→ Work task
From the entries below, output the line with "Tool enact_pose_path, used" and each following line up to and including the line with "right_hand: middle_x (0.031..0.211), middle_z", exactly as written.

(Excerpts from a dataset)

::::::::

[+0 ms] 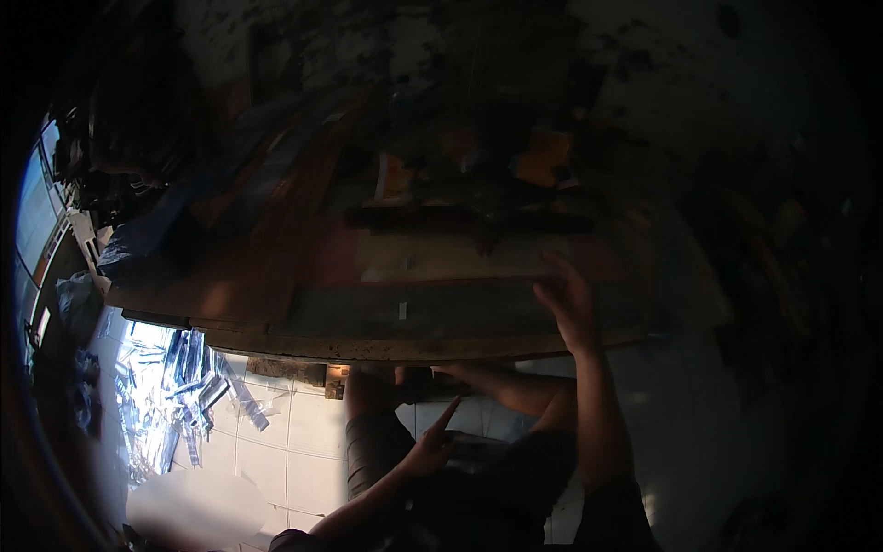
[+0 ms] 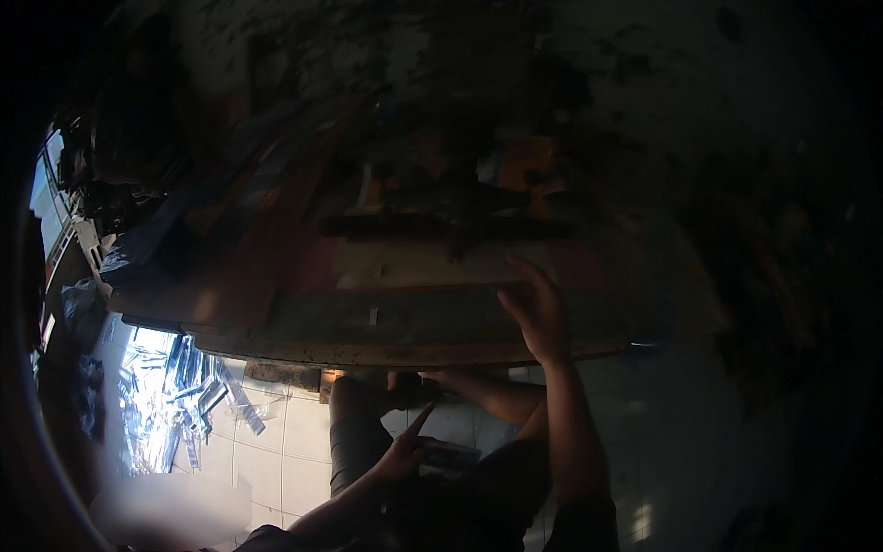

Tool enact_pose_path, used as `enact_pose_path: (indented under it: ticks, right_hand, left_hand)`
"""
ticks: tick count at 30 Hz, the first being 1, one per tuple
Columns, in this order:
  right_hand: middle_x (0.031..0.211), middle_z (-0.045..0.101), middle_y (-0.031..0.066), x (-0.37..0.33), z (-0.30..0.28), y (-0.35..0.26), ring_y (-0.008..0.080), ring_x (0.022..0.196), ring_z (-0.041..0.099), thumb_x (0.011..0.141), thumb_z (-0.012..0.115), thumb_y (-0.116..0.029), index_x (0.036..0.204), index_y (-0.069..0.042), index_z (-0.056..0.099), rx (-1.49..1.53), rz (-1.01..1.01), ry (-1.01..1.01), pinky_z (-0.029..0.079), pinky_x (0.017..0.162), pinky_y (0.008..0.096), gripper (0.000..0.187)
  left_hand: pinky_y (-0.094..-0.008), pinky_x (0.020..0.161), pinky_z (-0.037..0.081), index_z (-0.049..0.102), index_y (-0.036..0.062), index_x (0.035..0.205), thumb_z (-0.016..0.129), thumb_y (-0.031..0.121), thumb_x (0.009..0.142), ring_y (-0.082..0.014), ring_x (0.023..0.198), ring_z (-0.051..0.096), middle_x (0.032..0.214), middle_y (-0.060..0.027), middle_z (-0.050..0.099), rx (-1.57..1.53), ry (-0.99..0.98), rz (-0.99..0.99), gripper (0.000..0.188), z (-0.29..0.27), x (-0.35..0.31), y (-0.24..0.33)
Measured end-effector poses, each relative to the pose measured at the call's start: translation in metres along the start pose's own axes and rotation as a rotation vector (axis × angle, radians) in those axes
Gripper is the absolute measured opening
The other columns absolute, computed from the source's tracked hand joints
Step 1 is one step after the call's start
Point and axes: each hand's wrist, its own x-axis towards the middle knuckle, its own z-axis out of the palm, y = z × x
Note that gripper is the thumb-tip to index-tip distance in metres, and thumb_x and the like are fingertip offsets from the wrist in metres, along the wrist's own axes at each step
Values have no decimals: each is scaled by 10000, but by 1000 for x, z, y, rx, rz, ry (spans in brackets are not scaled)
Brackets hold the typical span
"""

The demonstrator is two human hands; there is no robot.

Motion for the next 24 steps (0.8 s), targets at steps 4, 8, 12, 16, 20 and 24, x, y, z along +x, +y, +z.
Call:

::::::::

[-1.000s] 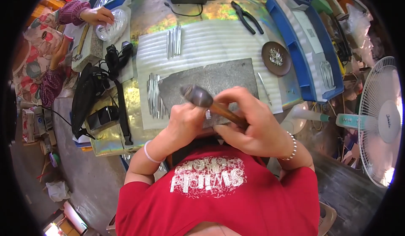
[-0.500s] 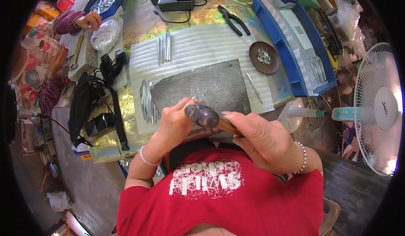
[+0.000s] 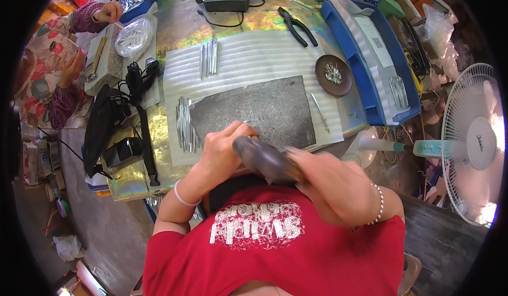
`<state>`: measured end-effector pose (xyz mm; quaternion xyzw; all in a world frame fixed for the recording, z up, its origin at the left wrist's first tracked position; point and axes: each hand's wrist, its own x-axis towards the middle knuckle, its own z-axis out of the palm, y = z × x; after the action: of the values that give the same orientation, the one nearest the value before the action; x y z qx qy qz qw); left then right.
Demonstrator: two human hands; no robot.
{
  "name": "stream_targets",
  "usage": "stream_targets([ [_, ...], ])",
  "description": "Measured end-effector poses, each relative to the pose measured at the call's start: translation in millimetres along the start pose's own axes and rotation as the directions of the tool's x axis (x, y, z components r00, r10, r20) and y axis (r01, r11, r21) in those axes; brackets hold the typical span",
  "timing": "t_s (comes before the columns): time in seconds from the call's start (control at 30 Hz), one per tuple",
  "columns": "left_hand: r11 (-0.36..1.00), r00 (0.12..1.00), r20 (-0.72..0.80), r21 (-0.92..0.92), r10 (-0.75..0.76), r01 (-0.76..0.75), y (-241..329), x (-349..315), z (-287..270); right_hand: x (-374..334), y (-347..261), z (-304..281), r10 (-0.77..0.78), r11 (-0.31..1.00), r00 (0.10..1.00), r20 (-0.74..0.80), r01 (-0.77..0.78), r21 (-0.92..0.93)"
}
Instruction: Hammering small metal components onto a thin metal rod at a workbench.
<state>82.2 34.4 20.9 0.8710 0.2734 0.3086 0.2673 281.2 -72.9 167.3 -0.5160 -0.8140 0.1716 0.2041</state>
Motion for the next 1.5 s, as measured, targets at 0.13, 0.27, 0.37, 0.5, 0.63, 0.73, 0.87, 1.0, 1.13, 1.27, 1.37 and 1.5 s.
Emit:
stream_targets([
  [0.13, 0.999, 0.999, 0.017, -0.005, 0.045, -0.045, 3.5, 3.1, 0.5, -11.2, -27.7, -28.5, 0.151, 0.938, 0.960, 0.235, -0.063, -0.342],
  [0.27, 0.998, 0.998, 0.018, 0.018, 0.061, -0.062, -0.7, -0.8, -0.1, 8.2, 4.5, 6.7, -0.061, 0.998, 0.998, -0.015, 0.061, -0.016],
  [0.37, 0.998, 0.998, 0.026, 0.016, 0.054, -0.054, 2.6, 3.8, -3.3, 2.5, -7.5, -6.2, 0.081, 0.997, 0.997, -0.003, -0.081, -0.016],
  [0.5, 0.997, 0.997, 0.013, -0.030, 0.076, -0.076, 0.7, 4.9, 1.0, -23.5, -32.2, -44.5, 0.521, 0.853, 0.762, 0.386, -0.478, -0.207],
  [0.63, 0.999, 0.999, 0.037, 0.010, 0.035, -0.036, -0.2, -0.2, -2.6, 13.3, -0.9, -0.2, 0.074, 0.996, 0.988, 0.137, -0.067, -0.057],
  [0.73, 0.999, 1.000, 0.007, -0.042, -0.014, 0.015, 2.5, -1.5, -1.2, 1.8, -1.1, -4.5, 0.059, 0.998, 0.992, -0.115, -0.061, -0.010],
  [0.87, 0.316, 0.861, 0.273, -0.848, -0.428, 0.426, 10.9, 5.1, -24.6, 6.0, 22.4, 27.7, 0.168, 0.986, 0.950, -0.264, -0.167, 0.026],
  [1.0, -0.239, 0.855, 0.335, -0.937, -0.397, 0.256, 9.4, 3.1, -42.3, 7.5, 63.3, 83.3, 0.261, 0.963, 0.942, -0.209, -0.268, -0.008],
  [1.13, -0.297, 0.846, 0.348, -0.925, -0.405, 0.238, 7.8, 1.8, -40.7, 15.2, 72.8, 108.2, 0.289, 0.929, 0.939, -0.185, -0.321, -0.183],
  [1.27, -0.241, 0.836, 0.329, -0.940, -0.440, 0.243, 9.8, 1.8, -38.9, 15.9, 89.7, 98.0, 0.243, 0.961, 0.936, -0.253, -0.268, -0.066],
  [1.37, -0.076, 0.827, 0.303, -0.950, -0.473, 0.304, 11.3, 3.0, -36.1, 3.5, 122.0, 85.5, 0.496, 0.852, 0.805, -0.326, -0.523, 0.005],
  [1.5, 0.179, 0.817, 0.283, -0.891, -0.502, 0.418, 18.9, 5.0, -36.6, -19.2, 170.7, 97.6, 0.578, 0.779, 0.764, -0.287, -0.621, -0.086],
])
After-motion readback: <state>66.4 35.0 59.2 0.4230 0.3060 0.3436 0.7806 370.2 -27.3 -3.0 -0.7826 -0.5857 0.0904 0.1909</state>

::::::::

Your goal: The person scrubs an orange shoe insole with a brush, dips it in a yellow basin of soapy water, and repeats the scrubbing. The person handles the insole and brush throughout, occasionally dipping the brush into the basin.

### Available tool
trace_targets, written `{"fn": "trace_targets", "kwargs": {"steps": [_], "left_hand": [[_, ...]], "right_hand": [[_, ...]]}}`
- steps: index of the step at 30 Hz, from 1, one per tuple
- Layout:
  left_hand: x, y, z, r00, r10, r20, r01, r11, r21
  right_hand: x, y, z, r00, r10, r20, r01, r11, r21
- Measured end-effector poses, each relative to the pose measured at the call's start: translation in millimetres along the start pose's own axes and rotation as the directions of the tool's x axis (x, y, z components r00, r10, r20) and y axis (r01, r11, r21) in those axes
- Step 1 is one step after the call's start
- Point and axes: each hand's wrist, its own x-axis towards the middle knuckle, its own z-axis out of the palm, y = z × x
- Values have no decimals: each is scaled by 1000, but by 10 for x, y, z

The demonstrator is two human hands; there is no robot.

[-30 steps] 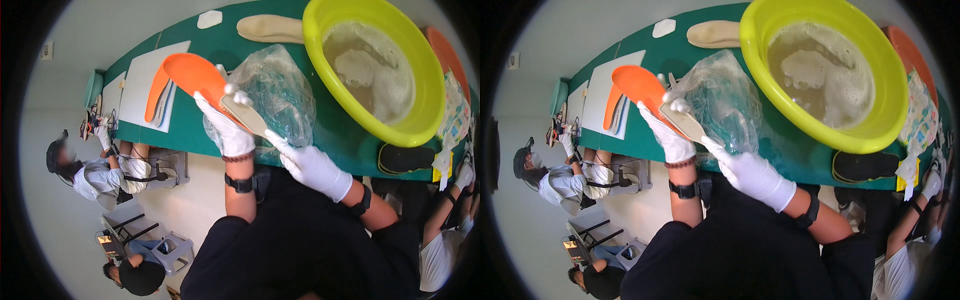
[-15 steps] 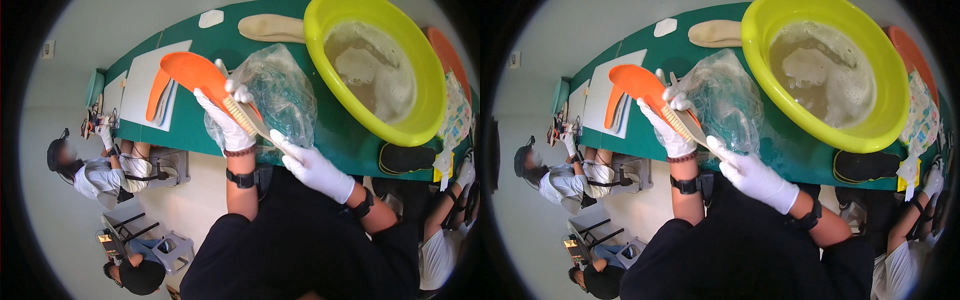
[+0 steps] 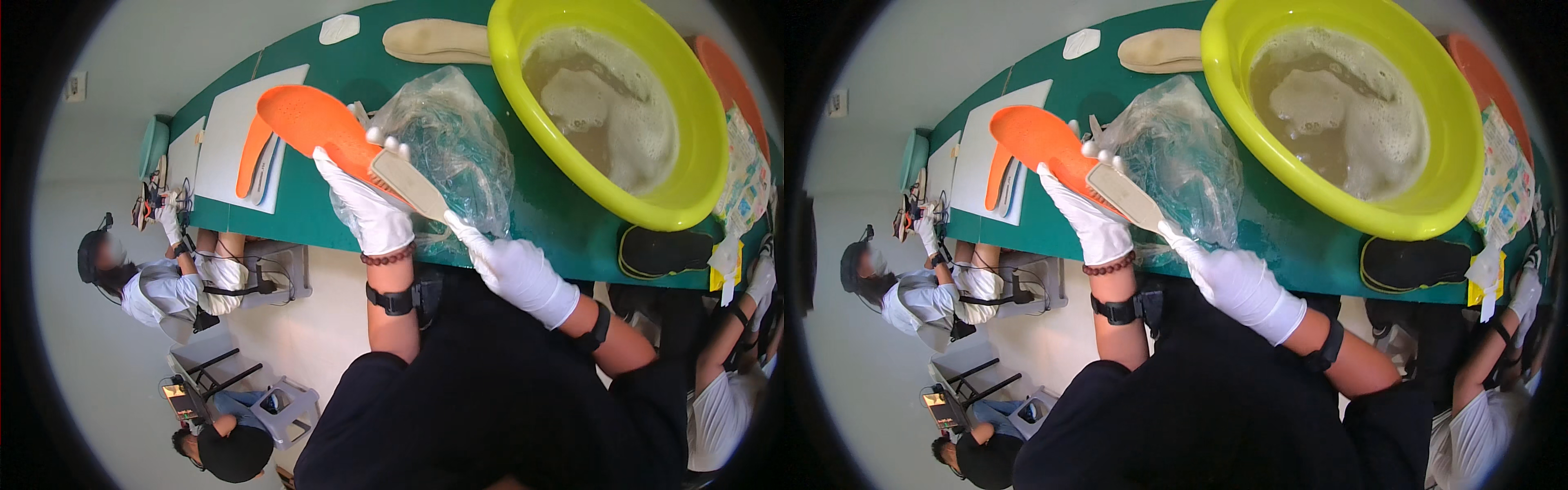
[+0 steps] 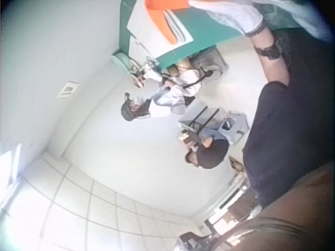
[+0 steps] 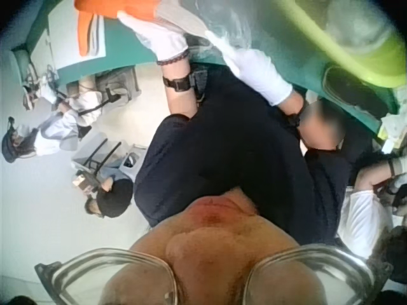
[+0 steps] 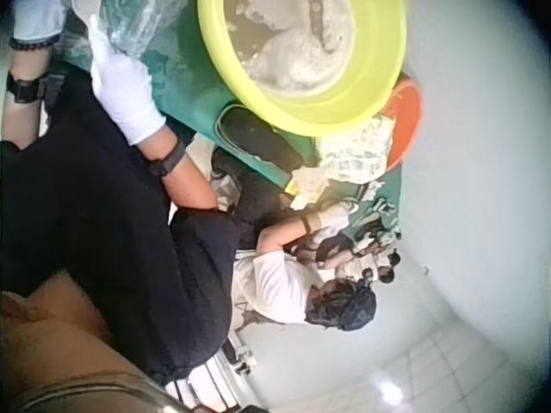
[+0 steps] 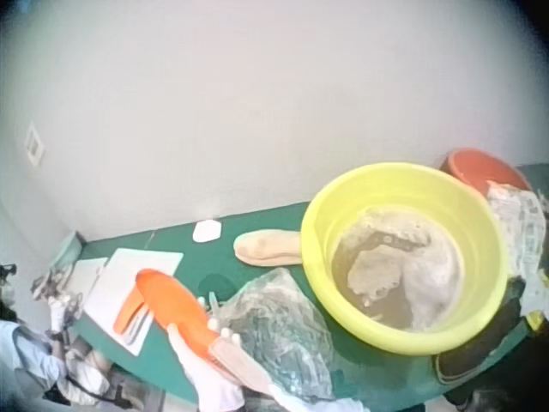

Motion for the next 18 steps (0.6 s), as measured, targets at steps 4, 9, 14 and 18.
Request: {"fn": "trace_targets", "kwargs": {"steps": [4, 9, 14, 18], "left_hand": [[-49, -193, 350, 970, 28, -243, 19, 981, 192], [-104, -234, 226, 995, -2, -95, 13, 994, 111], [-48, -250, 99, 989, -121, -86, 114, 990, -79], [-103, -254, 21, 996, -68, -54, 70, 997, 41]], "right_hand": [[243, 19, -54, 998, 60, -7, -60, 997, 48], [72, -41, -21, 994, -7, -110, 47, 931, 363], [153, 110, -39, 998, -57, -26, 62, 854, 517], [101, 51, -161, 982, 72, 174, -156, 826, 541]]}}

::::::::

→ Answer section
Tool enact_pose_path, used as `enact_pose_path: (indented under it: ticks, right_hand, left_hand)`
"""
ticks: tick count at 30 Hz, the first being 1, one per tuple
Columns, in this order:
  right_hand: middle_x (0.031..0.211), middle_z (-0.045..0.101), middle_y (-0.031..0.066), x (-0.37..0.33), z (-0.30..0.28), y (-0.35..0.26), ring_y (-0.008..0.080), ring_x (0.022..0.196), ring_z (-0.041..0.099), thumb_x (0.011..0.141), thumb_z (-0.012..0.115), thumb_y (-0.116..0.029), index_x (0.036..0.204), index_y (-0.069..0.042), index_z (-0.056..0.099), rx (-1.49..1.53), rz (-1.01..1.01), ry (-1.01..1.01), pinky_z (-0.029..0.079), pinky_x (0.017..0.162), pinky_y (0.008..0.096), gripper (0.000..0.187)

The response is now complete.